Please restate, word for word, the lines below that begin at the one with "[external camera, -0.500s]" and end at the one with "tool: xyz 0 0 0". Leave out all other lines.

Top of Data for review

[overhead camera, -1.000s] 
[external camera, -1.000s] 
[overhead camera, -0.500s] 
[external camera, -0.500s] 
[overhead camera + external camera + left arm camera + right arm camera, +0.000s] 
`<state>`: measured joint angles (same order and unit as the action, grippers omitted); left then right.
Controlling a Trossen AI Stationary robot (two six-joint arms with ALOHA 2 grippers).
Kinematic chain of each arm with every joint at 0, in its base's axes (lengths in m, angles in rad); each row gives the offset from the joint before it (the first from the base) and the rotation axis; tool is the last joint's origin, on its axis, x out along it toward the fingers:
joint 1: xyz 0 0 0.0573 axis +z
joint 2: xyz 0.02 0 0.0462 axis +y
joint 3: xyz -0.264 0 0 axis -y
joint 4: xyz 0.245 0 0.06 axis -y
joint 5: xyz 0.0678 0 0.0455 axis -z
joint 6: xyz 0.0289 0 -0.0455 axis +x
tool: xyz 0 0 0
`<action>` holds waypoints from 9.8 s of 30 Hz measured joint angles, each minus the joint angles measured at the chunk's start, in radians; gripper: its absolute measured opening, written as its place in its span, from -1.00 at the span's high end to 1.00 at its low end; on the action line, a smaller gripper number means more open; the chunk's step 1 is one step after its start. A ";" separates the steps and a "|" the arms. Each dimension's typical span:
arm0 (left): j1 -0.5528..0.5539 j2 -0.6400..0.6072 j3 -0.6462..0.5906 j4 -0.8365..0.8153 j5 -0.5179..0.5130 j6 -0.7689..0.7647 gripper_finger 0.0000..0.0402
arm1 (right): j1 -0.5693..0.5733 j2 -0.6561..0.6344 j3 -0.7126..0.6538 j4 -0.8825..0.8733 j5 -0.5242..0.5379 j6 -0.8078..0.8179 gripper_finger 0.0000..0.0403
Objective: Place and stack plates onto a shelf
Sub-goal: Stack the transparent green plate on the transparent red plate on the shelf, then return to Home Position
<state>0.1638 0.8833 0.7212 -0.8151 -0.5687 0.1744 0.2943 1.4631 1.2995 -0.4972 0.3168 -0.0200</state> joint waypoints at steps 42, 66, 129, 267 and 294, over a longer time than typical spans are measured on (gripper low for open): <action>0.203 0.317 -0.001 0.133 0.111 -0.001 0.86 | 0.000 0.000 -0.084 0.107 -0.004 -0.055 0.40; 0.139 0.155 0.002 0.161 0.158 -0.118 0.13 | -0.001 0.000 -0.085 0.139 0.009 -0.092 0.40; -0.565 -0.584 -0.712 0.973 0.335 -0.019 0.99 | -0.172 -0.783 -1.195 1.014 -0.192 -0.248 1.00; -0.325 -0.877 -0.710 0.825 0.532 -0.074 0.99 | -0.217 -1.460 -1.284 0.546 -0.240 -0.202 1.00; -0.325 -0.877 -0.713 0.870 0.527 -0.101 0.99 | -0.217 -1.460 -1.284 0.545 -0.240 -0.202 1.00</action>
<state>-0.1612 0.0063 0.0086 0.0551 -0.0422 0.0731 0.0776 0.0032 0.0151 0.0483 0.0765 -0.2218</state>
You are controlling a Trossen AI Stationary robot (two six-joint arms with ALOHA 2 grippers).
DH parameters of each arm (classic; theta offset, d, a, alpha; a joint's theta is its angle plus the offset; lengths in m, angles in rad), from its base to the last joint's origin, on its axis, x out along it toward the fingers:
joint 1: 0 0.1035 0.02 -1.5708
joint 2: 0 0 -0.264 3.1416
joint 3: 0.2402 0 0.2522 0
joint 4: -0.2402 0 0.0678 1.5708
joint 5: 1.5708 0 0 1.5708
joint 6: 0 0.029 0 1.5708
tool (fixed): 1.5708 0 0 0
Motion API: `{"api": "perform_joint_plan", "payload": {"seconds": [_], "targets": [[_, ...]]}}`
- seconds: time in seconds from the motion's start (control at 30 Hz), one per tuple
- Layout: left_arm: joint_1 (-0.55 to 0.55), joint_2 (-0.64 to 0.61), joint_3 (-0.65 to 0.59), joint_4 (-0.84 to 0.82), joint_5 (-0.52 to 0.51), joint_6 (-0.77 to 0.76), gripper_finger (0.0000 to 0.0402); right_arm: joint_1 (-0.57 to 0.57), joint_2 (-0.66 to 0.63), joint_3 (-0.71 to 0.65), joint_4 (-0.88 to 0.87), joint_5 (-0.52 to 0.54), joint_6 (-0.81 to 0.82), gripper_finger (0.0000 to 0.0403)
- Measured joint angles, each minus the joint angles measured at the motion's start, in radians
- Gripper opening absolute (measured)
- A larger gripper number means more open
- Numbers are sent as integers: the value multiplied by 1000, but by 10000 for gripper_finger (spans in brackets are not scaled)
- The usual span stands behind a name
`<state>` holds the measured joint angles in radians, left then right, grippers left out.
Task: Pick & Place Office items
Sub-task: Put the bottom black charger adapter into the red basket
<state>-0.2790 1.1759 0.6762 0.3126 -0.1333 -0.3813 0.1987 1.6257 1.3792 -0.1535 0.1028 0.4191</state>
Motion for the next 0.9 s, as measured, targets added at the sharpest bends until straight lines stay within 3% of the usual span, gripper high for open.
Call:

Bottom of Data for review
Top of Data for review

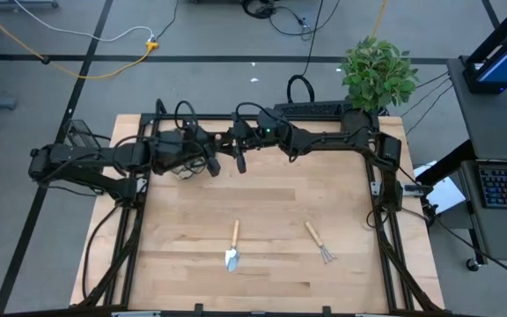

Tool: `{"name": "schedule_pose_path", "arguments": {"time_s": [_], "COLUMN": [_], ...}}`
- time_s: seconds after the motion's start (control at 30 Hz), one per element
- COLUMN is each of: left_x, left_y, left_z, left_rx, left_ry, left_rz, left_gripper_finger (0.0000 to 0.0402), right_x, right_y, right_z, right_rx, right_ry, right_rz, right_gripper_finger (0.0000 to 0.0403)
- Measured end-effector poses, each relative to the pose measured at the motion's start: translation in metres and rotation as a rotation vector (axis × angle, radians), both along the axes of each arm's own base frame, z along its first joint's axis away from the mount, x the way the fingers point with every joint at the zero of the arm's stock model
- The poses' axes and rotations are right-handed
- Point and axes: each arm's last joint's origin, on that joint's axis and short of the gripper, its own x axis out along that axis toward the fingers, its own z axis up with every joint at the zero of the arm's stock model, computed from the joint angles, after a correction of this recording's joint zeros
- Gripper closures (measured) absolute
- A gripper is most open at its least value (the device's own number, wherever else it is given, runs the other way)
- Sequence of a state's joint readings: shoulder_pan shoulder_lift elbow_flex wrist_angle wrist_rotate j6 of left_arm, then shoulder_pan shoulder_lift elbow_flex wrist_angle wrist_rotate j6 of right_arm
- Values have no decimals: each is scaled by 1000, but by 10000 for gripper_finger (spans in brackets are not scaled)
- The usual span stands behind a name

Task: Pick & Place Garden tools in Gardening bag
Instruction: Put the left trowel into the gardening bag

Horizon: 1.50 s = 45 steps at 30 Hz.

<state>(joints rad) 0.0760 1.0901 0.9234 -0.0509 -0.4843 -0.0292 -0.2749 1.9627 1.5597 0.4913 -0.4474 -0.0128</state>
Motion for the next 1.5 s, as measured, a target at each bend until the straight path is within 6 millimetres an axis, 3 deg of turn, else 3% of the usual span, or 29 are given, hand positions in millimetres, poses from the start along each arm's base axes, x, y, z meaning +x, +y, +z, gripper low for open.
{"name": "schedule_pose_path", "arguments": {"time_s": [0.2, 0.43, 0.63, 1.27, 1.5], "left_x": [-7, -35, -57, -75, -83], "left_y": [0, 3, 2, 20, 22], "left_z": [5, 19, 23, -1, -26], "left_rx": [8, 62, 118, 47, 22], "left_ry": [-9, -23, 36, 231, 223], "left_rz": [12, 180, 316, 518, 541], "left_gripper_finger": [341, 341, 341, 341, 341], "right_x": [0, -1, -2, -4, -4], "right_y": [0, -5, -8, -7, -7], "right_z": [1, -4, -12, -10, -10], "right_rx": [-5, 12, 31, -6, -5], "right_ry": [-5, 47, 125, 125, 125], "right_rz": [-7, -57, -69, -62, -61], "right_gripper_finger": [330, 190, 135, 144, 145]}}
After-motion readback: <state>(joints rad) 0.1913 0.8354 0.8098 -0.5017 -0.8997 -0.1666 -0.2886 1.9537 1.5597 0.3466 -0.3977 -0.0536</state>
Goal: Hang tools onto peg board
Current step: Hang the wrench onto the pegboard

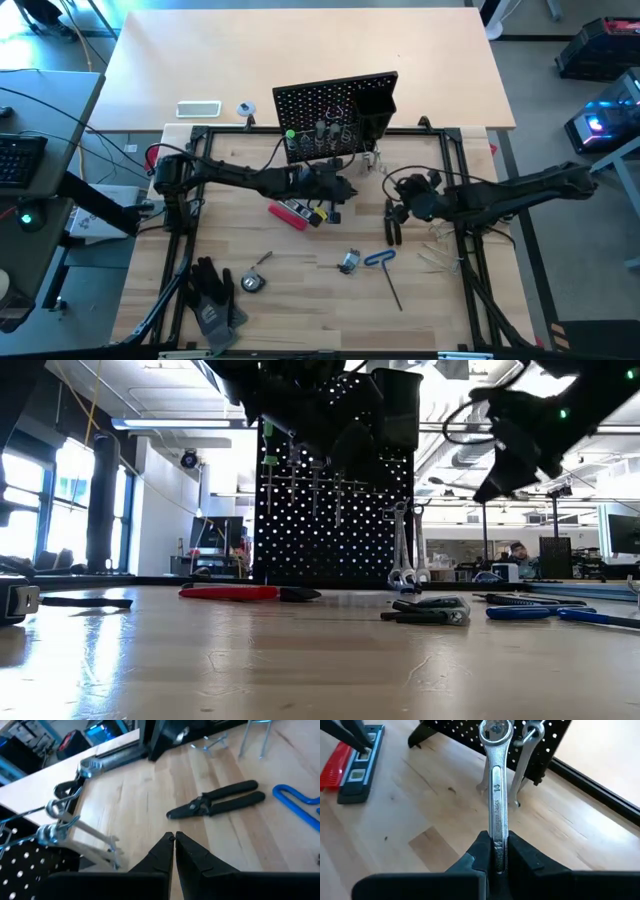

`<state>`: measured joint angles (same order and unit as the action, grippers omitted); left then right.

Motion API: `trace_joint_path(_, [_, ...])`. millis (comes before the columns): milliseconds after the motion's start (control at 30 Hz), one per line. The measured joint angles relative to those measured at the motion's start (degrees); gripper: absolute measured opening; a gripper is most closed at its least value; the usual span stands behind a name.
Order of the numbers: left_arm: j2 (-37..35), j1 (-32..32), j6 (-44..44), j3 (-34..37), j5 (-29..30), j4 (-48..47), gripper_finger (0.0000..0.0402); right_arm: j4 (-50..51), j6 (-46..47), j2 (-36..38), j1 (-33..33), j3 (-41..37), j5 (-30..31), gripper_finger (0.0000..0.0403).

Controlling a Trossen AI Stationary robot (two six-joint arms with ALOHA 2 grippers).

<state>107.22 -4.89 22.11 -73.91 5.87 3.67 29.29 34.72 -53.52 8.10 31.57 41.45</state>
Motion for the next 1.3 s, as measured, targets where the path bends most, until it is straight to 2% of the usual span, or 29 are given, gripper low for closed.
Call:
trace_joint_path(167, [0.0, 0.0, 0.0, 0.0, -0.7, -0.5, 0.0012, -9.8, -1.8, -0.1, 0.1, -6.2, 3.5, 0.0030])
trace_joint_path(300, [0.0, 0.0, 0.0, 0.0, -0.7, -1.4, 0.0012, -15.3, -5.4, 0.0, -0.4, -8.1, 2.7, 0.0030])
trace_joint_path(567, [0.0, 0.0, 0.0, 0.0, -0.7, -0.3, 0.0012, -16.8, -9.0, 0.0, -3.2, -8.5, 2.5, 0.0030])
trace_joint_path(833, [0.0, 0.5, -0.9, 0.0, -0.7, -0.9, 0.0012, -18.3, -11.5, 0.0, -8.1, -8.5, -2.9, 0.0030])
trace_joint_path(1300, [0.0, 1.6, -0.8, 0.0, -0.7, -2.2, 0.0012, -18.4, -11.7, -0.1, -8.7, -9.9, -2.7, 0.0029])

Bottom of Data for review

(Solution to the exercise)
[external camera, -0.500s] 
[overhead camera + external camera + left arm camera + right arm camera, +0.000s] 
`<state>`: measured joint angles (same order and unit as the action, grippers omitted); left then right.
Controlling a Trossen AI Stationary robot (two six-joint arms with ALOHA 2 grippers).
Kinematic chain of each arm with every joint at 0, in its base's axes (lengths in m, angles in rad); each row gives the offset from the joint before it (the first from the base) and the rotation axis; tool is the last joint's origin, on its axis, x out along it toward the fingers:
joint 1: xyz 0 0 0.0573 axis +z
joint 2: xyz 0.02 0 0.0462 axis +y
joint 3: xyz -0.264 0 0 axis -y
joint 4: xyz 0.245 0 0.06 axis -y
joint 5: xyz 0.0678 0 0.0455 axis -z
joint 6: xyz 0.0289 0 -0.0455 axis +x
tool: xyz 0 0 0

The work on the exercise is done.